All'evento di Firenze l'ex premier non è entrato nel merito delle accuse che la procura contesta a lui e ai suoi fedelissimi, ma ha cercato di smentire che la fondazione si muovesse come un'articolazione della corrente renziana dentro al Pd. "La corrente dei renziani nel Pd non esisteva", ha sostenuto. E la mail di Rondolino sulle“rivelazioni mirate a distruggere la reputazione e l’immagine pubblica” di avversari politici e dei giornalisti del Fatto? "Noi non abbiamo costruito una macchina del fango, ma abbiamo subito la macchina del fango", sostiene il leader d'Italia viva

Un discorso lungo un’ora e mezza per attaccare i pm della procura di Firenze che lo indagano e sostenere che la fondazione Open non era un’articolazione del partito. La “Bestia social” che faceva propaganda per lui? La “darkroom” che aveva creato”600 fakes”? La struttura di “propaganda antigrillina” proposta da Fabrizio Rondolino? “Noi non abbiamo costruito una macchina del fango ma l’abbiamo subita”. L’atteso intervento di Matteo Renzi alla Leopolda sull’inchiesta che lo vede coinvolto si è risolto con una lungo riassunto dei suoi ultimi interventi sul tema. Conditi anche con una singolare rassegna stampa: proiettate sul maxi schermo finiscono anche alcune prime pagine del Fatto Quotidiano. Per quale motivo il leader d’Italia viva decide di puntare l’indice contro un determinato giornale? “Siccome in questo Paese negli ultimi anni c’è stata anche la pandemia con 150 mila morti e con una serie di appalti sotto inchiesta per più di un miliardo di euro, vorrei che ci fosse anche un articolo ogni cento su Open su perché non vogliono fare una commissione di inchiesta sugli appalti covid”, sostiene.

La questione dell’articolazione di partito – L’ex capo del governo non è mai entrato nel merito delle accuse che la procura di Firenze pone a lui e ad altri esponenti di primo piano del Giglio magico: nessuna citazione, per esempio, per la presunta corruzione contestata a Luca Lotti da parte di colossi come British american tobacco o il gruppo Toto.
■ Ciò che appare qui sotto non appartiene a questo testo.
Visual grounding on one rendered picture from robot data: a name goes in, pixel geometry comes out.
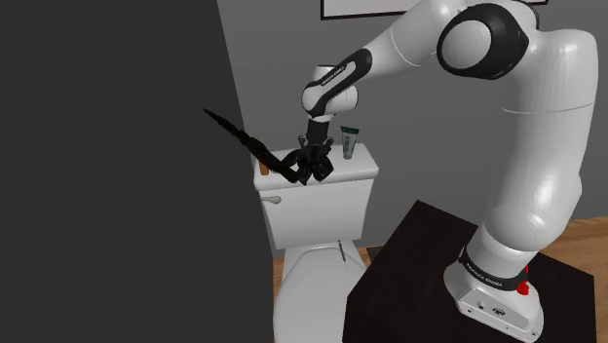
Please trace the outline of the black long ribbon-like object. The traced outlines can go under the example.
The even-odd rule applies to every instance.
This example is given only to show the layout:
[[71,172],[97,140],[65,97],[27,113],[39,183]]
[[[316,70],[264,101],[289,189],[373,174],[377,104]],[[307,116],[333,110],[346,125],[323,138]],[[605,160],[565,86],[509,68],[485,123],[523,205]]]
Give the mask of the black long ribbon-like object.
[[280,174],[290,183],[300,182],[306,185],[312,176],[316,181],[323,181],[334,171],[323,146],[308,146],[304,149],[291,150],[279,159],[257,138],[237,128],[227,119],[204,109],[204,111],[227,133],[234,136],[258,161],[266,165],[269,171]]

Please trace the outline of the black robot stand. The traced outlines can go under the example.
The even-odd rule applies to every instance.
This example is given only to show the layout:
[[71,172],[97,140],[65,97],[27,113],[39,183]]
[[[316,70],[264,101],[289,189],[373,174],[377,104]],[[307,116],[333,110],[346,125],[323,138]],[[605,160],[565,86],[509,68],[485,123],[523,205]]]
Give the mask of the black robot stand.
[[[415,202],[350,292],[343,343],[522,343],[461,314],[444,285],[475,229]],[[529,270],[545,315],[535,343],[598,343],[593,276],[542,253]]]

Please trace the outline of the black-framed wall picture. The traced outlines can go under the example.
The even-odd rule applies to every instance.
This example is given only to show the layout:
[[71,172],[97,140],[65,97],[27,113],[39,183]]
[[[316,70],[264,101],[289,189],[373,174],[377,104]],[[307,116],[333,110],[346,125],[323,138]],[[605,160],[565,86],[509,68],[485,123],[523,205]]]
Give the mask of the black-framed wall picture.
[[505,9],[536,8],[552,0],[320,0],[321,20],[401,17],[430,21],[451,20],[478,4],[495,4]]

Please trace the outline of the white toilet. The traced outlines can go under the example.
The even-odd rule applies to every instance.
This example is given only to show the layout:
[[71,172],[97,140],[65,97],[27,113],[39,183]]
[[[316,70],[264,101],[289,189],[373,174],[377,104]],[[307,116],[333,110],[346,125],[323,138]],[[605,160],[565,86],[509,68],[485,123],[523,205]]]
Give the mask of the white toilet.
[[[280,174],[253,173],[270,240],[285,253],[274,303],[274,343],[342,343],[347,297],[366,270],[354,242],[361,238],[379,167],[357,143],[328,154],[334,171],[323,181],[290,183]],[[337,241],[341,240],[348,266]]]

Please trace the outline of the green tube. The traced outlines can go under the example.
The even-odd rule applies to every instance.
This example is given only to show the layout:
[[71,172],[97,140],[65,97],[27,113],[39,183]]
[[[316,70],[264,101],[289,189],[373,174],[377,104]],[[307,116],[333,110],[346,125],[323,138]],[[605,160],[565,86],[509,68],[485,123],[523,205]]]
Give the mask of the green tube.
[[359,129],[341,126],[341,140],[343,149],[343,158],[350,160],[353,157],[354,149],[357,142],[357,137],[360,133]]
Renzi, invece, ha attaccato più volte quella che è la base della ricostruzione dell’accusa nella vicenda della fondazione che pagava i conti della Leopolda. Secondo i pm, infatti, il fatto che Open finanziasse tutta una serie di attività legate all’attività politica dell’ex segretario del Pd e dei suoi fedelissimi – dal mezzo milione di rimborsi diretti erogati all’ex premier fino alla campagna elettorale per il referendum costituzionale e poi ai conti della struttura che doveva fare propaganda sui social alle primarie del Pd del 2017 e alle politiche del 2018 – vuol dire che la fondazione si muoveva in realtà come l’articolazione di una corrente di partito, segnatamente la corrente renziana del Pd. Se si muoveva come un’articolazione di partito, è il ragionamento dell’accusa, doveva rispettare gli stessi obblighi di trasparenza imposti ai partiti. Ecco perché Renzi ha usato gran parte del suo intervento per cercare di confutare questo passaggio. “Il tema del contendere non è il finanziamento illecito – ha detto – Il tema è il finanziamento illecito alla politica. Questi denari tracciati sono andati a una fondazione. Ma secondo il pm faceva finta di essere una fondazione ma era un partito. E quindi vogliono fare un superprocesso che manco la retate mafiose”.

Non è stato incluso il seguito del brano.